Maybe my experiences with ss blower is unique, but I wouldn't trade it for anything. I have used just about every combination available for snow removal, with the exception of the toolcat and backblade - which I would like to try someday. I would choose the ss over just about any other machine for its efficiency and ease of use, as well as the quality of job it does.
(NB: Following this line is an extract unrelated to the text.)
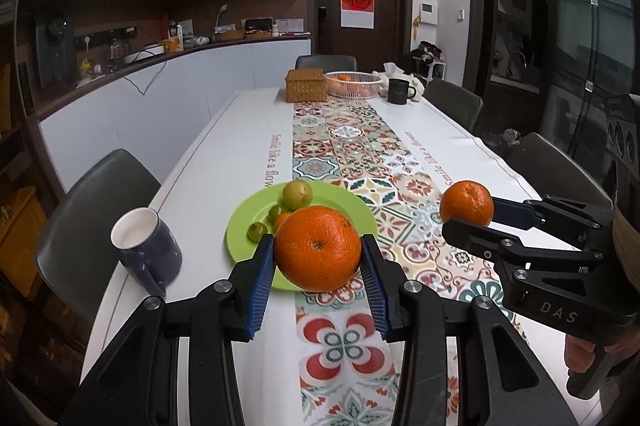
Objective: Organize fruits
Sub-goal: 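Carry both tangerines to the green plate and open both tools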
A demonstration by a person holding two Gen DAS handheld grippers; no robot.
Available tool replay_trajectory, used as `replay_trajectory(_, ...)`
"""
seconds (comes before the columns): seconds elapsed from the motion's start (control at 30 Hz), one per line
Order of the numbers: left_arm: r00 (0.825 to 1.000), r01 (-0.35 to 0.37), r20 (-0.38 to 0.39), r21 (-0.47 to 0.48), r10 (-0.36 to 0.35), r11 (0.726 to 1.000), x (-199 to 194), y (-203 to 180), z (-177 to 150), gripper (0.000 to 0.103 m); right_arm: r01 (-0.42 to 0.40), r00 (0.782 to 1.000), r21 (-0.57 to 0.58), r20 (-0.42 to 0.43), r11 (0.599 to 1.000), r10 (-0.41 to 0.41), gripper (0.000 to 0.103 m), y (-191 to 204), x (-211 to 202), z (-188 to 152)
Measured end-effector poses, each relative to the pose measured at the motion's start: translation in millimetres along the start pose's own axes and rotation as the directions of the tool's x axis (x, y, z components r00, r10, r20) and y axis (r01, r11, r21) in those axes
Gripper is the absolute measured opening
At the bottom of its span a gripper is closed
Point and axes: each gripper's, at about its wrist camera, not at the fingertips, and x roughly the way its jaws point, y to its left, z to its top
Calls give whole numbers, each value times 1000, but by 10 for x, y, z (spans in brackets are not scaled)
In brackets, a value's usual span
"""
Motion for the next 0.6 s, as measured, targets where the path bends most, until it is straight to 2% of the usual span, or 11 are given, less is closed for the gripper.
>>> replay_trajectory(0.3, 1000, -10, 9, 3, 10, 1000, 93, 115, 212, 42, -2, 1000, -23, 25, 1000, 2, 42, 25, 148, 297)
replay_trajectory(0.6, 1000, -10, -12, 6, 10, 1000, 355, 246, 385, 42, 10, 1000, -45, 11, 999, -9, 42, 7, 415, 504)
Another great thing about the ss blower vs. a 3 pt hitch tractor blower is your cutting angle is fully adjustable on the fly. Nothing is more frustrating going from gravel to a hard packed snow base driveway that someone drove on or hired you later in the season to service and not being able to get it scraped down. I know you can jump out of the cab, clean the snow off your top link and hope its not frozen and try to adjust your angle, only to have to do it again on the next driveway. I like to leave a slight skim behind when I'm doing a driveway so that I don't do any damage to it, but a 2 or 3 inch hard icy crust is too much.


----------



## Chineau

*Back blade for Toolcat*

So I just checked the Bobcat site and don't find a back blade for the Toolcat can you direct me to any aftermarket manufacteres. This looks like it might be faster what say you Black Irish?tymusic


----------



## BlackIrish

edgeair all my comments were meant positively.
From what you last posted , you will have no problems. Your customers will like the cleaner job.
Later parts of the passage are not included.